TASK BRIEF:
Nothing after the line containing "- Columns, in" belongs in the answer; write out exactly every line from the start of the material up to it, including it.

RECORDED DATA:
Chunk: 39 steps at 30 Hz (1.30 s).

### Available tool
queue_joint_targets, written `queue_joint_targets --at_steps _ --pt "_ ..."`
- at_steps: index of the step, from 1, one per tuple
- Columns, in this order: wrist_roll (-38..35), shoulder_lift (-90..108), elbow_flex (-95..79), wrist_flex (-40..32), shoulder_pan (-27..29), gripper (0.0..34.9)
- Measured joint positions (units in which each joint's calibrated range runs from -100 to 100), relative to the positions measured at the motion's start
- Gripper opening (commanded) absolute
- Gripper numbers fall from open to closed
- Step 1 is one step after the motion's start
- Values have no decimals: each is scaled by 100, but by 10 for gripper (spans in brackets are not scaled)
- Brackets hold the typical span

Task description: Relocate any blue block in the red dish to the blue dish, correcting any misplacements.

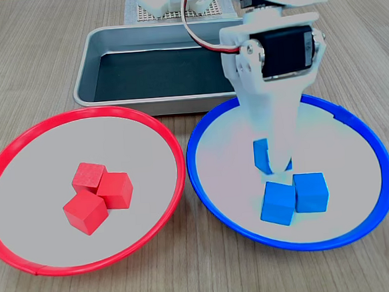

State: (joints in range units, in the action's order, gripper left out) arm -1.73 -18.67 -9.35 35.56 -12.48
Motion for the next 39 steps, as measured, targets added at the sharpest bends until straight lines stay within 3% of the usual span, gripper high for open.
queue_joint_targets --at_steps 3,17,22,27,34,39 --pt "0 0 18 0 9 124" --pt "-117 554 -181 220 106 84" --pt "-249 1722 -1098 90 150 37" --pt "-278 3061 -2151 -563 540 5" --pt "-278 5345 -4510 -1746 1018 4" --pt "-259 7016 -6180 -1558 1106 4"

RESULT OF THIS EXERCISE:
Chunk: 39 steps at 30 Hz (1.30 s).

### Available tool
queue_joint_targets, written `queue_joint_targets --at_steps _ --pt "_ ..."`
- at_steps: index of the step, from 1, one per tuple
- Columns, in this order: wrist_roll (-38..35), shoulder_lift (-90..108), elbow_flex (-95..79), wrist_flex (-40..32), shoulder_pan (-27..29), gripper (0.0..34.9)

With that, the output is complete.